I'm pretty sure this never happened. New York as far as I know has never regulated anyone's dietary choices regarding trans fats.
 
  • #33
Mental Gridlock said:
I'm pretty sure this never happened. New York as far as I know has never regulated anyone's dietary choices regarding trans fats.

Indeed no government at least democratic ones can say that you must do x in the case of health. They can only recommend you do x, because of y. This is fundamental to democracy, your choice is inviolate in matters of your own well being, but don't believe you won't be badgered if your choice is stupid :smile:
 
  • #34
The heck you say; first and most obvious is the prohibition against various psychoactive substances. Now I know your love for those thorny logic questions (still wondering about the glass, ice and dead guys); let's say that the war against Schedule I/II drugs was dropped--this would include more than I could name, but basically would include most opiates, stimulants, hallucinogens, tranquilizers, and the odd duck, MMDA (XTC). The fear is that if made legal no one would want to work or buy anything except food, and good a/v software. Sure a few psychopathically inclined paranoids would bo ballistic.
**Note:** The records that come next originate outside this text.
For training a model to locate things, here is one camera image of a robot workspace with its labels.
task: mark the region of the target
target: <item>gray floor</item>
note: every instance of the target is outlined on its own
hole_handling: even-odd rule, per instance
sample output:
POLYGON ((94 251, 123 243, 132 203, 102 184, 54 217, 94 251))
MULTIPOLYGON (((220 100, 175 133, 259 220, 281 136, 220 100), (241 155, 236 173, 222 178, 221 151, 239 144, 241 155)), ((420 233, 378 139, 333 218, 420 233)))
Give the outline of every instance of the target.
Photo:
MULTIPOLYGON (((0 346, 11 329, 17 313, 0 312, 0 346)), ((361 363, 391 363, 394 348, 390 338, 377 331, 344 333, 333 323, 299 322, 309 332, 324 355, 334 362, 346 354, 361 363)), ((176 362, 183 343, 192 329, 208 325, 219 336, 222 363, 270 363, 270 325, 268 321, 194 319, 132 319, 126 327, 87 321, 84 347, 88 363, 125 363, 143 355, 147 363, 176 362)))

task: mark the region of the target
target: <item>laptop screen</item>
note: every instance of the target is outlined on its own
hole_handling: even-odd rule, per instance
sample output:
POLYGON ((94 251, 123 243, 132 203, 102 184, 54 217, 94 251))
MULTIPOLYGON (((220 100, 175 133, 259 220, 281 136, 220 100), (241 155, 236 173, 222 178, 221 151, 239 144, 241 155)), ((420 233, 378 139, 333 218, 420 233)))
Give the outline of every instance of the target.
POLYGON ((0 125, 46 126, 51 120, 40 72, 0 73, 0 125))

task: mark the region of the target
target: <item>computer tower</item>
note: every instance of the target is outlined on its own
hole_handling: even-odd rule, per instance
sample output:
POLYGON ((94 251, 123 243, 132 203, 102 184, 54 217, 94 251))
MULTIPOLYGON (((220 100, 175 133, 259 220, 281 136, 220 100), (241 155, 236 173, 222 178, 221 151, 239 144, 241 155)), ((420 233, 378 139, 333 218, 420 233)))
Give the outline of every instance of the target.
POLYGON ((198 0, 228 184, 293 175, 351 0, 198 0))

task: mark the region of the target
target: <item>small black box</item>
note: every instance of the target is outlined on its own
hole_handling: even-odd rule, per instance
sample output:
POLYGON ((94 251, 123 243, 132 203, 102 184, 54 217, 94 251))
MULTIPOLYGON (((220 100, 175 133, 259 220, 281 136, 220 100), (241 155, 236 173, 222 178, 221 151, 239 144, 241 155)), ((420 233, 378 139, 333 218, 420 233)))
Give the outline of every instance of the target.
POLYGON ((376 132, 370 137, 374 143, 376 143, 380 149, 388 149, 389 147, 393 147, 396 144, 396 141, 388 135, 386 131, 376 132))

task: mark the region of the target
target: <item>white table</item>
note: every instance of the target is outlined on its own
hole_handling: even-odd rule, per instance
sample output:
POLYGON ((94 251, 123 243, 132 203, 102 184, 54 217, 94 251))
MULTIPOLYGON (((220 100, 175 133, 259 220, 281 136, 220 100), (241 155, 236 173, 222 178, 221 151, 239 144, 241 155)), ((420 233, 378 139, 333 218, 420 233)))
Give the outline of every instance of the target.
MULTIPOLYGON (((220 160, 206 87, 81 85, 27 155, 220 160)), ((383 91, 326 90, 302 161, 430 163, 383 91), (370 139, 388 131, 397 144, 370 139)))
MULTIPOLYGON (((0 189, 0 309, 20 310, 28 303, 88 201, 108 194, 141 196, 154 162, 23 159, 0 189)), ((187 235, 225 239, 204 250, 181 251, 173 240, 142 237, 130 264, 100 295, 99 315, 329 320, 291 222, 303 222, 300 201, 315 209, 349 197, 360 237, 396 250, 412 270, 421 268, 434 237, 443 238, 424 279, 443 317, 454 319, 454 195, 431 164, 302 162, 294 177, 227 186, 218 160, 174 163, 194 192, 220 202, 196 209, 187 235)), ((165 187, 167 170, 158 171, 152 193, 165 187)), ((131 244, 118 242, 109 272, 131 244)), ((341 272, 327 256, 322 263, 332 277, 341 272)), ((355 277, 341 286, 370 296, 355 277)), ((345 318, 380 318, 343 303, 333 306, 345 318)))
By keeping it illegal, we have arguably more crime and so far as it can be monitored & taxed, less productivity/GNP. I'm betting that even if fewer deaths could be predicted in the first case scenario, we would still have prohibition.

So what keeps us from doing so? Sure there's a small economy based on anti-drug laws. But just as surely the revenues reaped from putting this into the hands of revenuers would dwarf those potential losses.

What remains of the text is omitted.